7. Be obsessively interested. Notice everything that happens and consider why. Tell great stories about what you are observing.

8. Use the tools to manage the tools. Blog about what is going on with your corporate blogging, ask questions in your forum about security, tweet when something is changing in your ecology and ask people why it is interesting.

9. Laugh when things go wrong. If you are pushing limits and exploring new territory things will occasionally blow up in your face. Having a sense of humour and enjoyment of the absurd will help you stay sane.

10. Unleash Trojan Mice. Don’t do big things or spend loads of money. Set small, nimble things running and see where they head.

(– The Obvious? – Ten ways to create a knowledge ecology)

The paradox of organic approaches to change is that while they appear to be simple and mundane, they also appear to be the only thing that works with any regularity in complex situations. For all the rhetoric of bold plans and audacious goals, the reality is that most change occurs inch-by-inch.

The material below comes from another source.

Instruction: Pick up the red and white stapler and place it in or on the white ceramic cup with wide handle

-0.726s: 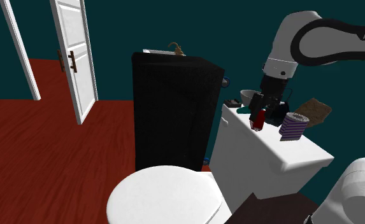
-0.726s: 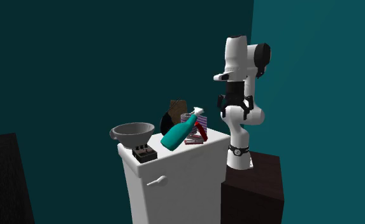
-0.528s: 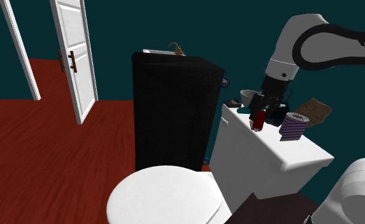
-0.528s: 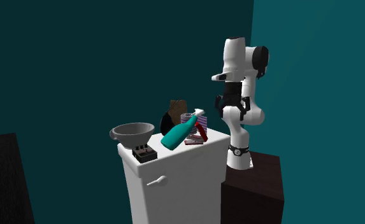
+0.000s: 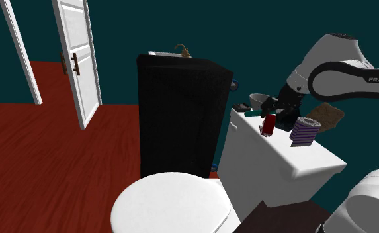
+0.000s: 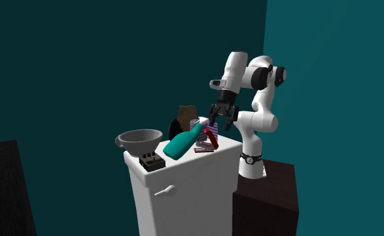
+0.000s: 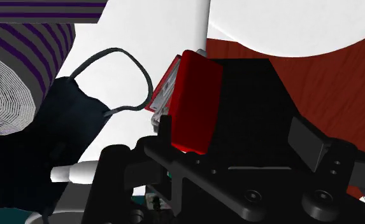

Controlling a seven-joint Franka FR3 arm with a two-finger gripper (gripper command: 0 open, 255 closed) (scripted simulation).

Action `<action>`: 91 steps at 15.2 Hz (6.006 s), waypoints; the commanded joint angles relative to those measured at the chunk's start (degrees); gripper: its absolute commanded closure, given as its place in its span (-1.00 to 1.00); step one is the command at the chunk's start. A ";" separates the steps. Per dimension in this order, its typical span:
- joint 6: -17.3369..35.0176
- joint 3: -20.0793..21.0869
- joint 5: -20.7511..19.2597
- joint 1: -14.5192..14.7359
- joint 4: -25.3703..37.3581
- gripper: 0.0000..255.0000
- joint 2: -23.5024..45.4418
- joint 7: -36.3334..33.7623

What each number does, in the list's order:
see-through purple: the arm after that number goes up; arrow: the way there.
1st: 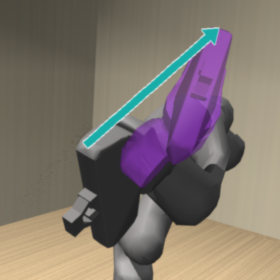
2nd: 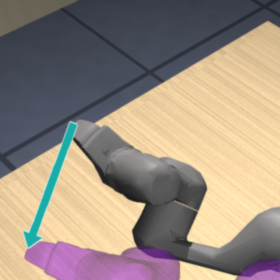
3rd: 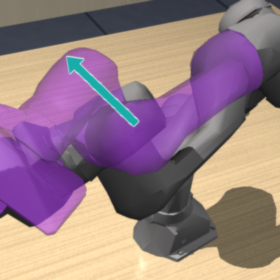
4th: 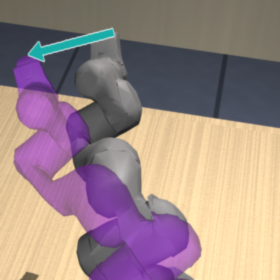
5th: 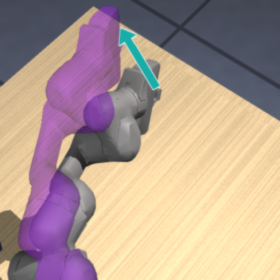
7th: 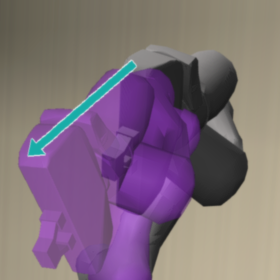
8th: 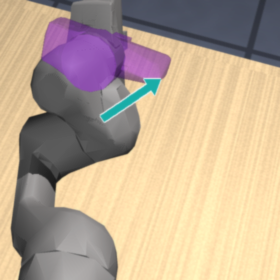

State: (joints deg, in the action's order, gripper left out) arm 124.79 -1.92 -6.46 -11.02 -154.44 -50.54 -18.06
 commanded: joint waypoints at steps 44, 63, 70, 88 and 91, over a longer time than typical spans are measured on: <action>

Which rules? Teaching or Learning?

Another thought provoking cartoon from the good fools at xkcd. There are actually two interesting thoughts in this one. Yes, humans are pretty good teachers at that. More importantly, however, we manage to get by even with less than stellar teachers because humans are so supremely gifted at learning. Computers demand extraordinarily adept teachers because computers are such obtuse learners and that is the only possible way they will learn.

Humans, children in particular, are such natural learners that they can survive in spite of the most mediocre of teachers. Which may be one of the reasons we’re too willing to tolerate mediocrity.